La biopsie est réservée aux cas les plus avancés, ou quand il y a un doute sur un diagnostic, c’est-à-dire quand il y a plusieurs causes et qu’on ne sait pas trop. Mais c’est moins fréquent car c’est une procédure plus invasive avec une hospitalisation d’une journée, et même si les risques sont minimes, ils sont tout de même supérieurs à une simple échographie.

Cirrhose décompensée : la médiane de survie des patients est de 2 ans

Quelle est l’espérance de vie d’une personne atteinte d’une cirrhose ?

En règle générale en médecine, il vaut mieux prendre en charge les maladies tôt que tard… Si on arrive au stade de cirrhose avec des complications, comme le cancer du foie, une hémorragie digestive ou encore de l’ascite dans le ventre, cela peut mettre en jeu le pronostic vital du patient. La médiane de survie d’un malade avec une cirrhose asymptomatique, c’est 10 ans, une cirrhose décompensée, donc avec des symptômes, c’est 2 ans. Donc évidemment il vaut mieux traiter les gens quand ils sont asymptomatiques que quand les ennuis commencent à arriver. Une spécificité du foie c’est sa capacité de réversion donc si la fibrose n’est pas trop avancée, elle peut régresser. Ce n’est pas le cas pour tous les malades, mais plus on stoppe le facteur causale tôt, plus la fibrose peut régresser et plus on peut éviter des ennuis. À noter que la cirrhose, c’est environ 10.000 morts par an en France, et la NASH est aujourd’hui la deuxième cause de cirrhose dans le pays.

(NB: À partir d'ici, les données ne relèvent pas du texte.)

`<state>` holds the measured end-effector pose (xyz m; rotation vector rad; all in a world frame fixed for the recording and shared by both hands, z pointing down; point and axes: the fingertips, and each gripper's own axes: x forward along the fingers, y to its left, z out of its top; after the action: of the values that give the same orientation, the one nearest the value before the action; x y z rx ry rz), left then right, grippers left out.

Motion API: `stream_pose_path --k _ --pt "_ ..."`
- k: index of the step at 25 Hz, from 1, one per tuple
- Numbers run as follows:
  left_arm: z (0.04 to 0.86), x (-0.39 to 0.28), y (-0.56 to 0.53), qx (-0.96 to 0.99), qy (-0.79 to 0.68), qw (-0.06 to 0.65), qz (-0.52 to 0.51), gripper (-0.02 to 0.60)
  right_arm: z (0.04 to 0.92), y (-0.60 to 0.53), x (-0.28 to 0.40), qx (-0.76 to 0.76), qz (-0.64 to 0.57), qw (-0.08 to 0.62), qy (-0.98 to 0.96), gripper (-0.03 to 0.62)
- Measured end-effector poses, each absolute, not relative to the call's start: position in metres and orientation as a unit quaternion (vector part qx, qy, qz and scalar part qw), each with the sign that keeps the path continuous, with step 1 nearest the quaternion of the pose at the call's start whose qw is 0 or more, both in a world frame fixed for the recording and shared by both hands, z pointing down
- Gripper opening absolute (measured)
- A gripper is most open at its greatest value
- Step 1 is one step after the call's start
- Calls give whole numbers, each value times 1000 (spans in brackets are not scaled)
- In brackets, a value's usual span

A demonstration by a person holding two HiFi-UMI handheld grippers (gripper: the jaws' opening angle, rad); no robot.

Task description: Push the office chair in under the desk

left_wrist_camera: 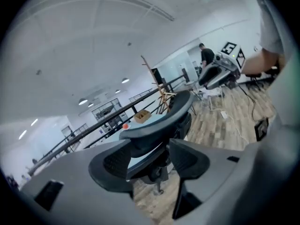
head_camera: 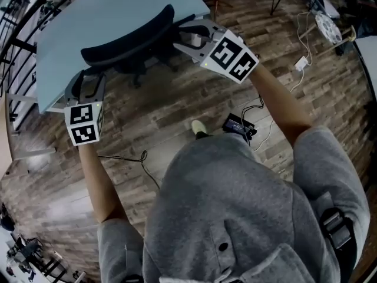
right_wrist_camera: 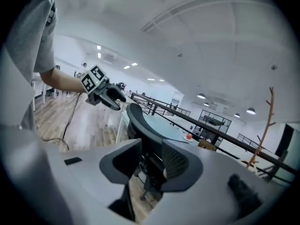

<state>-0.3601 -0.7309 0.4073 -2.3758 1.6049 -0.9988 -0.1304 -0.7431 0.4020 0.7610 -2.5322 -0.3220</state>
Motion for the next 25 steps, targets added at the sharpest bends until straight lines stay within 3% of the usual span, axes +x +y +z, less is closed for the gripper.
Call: stream_pose_path --k 3,5,7,25 --pt "410 -377 -697 -770 589 -24 -244 194 397 -723 -134 304 -92 211 -925 59" --pt "411 -382 -675 -758 618 -65 -195 95 398 -708 -138 314 -83 204 -923 44" --pt "411 -379 -655 -751 632 -95 -162 41 398 -690 -145 321 -71 192 -925 39" --pt "374 -325 -453 -769 627 -104 -66 20 366 -494 -157 390 -34 113 -913 38"
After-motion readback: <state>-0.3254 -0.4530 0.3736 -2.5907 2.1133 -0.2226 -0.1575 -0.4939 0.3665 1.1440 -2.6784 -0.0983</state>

Avec votre équipe de recherche, vous vous intéressez beaucoup aux cellules endothéliales du foie, pourquoi ?

Pour l’instant il n’y a pas de médicaments qui agissent spécifiquement sur les cellules endothéliales du foie donc c’est attractif de s’y intéresser car c’est une piste complètement nouvelle.

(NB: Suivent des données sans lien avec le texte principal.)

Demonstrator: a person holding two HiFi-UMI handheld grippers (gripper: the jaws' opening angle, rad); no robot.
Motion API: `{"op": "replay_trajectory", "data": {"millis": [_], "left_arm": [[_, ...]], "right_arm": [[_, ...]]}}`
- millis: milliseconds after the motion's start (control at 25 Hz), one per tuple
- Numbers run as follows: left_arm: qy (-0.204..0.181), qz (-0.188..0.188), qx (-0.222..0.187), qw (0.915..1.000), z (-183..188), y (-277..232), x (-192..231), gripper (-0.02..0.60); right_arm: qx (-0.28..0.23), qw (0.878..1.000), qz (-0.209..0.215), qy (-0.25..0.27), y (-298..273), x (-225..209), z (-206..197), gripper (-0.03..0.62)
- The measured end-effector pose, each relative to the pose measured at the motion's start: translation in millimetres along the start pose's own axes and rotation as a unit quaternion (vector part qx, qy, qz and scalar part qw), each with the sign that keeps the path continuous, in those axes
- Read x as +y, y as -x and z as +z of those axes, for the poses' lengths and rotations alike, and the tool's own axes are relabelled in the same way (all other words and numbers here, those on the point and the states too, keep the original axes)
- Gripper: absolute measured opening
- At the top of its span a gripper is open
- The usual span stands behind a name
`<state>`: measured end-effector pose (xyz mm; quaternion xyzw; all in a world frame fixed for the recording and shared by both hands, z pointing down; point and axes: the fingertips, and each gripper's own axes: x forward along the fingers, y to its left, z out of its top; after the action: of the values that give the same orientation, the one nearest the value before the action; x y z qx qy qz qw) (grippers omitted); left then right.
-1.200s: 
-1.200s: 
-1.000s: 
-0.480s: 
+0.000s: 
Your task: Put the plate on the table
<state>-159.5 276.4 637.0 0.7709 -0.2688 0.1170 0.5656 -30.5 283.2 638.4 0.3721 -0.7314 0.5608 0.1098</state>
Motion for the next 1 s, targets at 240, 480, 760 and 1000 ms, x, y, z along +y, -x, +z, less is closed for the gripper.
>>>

On se concentre sur ces cellules car elles sentent différents signaux et passent les messages. Si elles sont en bonne santé, elles protègent leur environnement, et si elles sont en moins bonne santé, elles laissent la fibrose apparaître. En fait, elles sont un peu des gardiens de la santé du foie ! Donc le fait de pouvoir les laisser ou les remettre en bonne santé est une manière de protéger le foie en général.

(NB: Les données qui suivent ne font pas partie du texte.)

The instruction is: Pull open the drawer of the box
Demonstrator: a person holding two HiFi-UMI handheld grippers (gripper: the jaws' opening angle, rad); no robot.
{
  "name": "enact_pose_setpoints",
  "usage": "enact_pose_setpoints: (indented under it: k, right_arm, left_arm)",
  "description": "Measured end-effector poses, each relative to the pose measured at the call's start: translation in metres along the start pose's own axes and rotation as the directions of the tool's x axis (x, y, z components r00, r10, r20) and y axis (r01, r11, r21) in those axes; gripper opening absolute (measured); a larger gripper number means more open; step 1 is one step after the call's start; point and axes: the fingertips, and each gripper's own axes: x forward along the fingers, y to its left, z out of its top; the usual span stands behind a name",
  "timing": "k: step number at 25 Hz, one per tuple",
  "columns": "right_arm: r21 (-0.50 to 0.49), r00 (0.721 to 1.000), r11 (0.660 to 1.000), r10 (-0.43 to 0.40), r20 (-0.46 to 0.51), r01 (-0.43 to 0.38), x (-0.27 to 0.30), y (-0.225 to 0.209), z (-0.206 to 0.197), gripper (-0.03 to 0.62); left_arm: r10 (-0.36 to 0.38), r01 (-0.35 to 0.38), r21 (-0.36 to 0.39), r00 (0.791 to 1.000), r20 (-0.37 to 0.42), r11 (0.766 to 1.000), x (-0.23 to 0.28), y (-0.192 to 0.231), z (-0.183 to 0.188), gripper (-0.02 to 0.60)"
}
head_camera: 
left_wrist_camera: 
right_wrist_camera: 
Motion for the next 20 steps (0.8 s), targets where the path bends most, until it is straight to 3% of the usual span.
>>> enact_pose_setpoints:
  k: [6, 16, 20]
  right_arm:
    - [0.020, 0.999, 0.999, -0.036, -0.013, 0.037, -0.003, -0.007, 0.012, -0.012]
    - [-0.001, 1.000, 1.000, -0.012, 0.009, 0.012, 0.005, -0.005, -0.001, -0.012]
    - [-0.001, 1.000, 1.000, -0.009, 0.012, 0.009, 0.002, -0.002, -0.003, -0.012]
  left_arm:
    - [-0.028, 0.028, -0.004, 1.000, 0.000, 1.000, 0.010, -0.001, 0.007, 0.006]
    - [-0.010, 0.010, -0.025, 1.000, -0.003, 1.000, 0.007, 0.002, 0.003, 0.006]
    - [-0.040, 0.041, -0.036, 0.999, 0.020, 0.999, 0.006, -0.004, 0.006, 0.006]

Plus précisément, on s’intéresse à deux aspects : l’aspect biomarqueur, c’est-à-dire trouver un moyen de connaître leur santé par une simple prise de sang, sans avoir à faire une biopsie du foie ; et de l’autre côté, trouver une façon de les remettre en santé, car cela permettrait de remettre le foie dans une bonne direction en terme d’état et de réversion de la fibrose.